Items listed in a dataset
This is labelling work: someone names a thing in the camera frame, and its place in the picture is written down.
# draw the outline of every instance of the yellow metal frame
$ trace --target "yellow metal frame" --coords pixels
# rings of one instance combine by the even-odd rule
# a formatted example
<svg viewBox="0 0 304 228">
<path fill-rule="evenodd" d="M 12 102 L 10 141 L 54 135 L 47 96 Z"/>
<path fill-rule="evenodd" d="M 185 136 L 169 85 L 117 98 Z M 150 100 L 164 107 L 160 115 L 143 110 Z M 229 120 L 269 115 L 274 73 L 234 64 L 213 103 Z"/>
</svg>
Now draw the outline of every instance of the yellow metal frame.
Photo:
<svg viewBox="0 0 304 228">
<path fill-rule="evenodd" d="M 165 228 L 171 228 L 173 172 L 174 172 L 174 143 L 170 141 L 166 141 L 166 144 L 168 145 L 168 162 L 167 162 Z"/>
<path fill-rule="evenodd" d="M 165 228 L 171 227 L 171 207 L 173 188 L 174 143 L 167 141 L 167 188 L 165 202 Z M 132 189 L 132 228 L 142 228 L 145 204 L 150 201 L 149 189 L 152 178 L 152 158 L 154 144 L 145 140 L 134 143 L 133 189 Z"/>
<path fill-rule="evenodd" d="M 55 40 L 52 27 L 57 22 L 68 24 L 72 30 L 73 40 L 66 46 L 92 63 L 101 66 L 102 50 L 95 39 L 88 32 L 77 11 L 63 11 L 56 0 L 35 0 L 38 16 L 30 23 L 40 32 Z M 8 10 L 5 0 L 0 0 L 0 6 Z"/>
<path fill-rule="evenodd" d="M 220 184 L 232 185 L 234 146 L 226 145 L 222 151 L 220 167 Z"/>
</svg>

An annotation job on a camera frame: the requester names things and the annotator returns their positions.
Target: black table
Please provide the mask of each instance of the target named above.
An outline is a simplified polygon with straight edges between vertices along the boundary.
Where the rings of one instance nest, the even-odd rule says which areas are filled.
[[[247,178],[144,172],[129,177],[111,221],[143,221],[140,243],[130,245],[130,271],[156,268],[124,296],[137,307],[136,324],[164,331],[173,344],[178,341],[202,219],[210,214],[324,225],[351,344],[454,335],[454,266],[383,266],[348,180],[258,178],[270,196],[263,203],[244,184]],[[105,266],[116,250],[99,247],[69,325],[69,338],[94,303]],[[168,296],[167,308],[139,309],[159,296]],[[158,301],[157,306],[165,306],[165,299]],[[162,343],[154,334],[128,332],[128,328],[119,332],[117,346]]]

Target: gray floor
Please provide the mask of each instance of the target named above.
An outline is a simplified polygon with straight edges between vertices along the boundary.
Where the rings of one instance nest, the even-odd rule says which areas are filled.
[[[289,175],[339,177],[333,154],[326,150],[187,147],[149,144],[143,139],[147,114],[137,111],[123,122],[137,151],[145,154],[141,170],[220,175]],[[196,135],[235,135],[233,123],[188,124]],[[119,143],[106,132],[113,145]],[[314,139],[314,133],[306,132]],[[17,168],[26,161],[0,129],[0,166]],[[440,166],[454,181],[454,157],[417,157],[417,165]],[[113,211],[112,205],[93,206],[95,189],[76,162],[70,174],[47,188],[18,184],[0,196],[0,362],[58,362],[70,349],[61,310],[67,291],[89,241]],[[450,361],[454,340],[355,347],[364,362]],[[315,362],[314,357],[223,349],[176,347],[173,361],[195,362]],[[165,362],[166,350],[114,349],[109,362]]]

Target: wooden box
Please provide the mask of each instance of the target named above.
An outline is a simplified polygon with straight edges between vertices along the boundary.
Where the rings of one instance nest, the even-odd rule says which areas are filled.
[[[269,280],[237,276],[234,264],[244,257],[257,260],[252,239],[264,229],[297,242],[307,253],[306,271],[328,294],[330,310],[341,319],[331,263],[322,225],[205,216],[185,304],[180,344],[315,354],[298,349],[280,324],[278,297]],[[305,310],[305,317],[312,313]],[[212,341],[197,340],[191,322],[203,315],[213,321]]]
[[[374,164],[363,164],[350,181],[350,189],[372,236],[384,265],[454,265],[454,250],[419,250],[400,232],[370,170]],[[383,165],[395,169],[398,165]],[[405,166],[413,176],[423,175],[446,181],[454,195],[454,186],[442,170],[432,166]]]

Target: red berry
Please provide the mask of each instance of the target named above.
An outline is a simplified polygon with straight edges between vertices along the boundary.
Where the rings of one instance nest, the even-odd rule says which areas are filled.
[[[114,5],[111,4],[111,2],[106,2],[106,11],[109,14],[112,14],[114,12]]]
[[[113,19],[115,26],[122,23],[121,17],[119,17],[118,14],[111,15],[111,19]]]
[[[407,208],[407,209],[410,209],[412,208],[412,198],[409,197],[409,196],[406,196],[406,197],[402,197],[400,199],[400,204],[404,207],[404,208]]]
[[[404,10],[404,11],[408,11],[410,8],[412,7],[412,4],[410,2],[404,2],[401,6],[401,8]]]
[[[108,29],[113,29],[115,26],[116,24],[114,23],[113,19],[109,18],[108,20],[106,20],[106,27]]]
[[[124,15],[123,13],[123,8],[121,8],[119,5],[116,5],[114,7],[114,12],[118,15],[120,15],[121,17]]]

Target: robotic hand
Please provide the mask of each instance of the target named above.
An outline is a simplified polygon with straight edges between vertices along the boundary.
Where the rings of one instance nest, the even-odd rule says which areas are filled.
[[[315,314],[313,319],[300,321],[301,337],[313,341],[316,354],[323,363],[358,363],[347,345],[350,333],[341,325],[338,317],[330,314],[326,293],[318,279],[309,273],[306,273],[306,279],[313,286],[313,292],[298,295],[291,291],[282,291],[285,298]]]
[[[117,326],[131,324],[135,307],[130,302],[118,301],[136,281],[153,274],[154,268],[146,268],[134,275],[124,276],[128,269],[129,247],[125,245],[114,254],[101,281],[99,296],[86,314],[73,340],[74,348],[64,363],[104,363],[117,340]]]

## Directions for this task
Give back, exactly as written, the stretch from the line with "12 102 L 10" through the line with "Now draw the", and no other lines from the records above.

## Reply to the exercise
<path fill-rule="evenodd" d="M 12 102 L 10 141 L 54 135 L 47 96 Z"/>
<path fill-rule="evenodd" d="M 185 136 L 169 85 L 117 98 Z M 150 100 L 164 107 L 160 115 L 143 110 Z M 229 120 L 269 115 L 274 73 L 234 64 L 213 103 Z"/>
</svg>
Now draw the outline of every instance of the yellow metal frame.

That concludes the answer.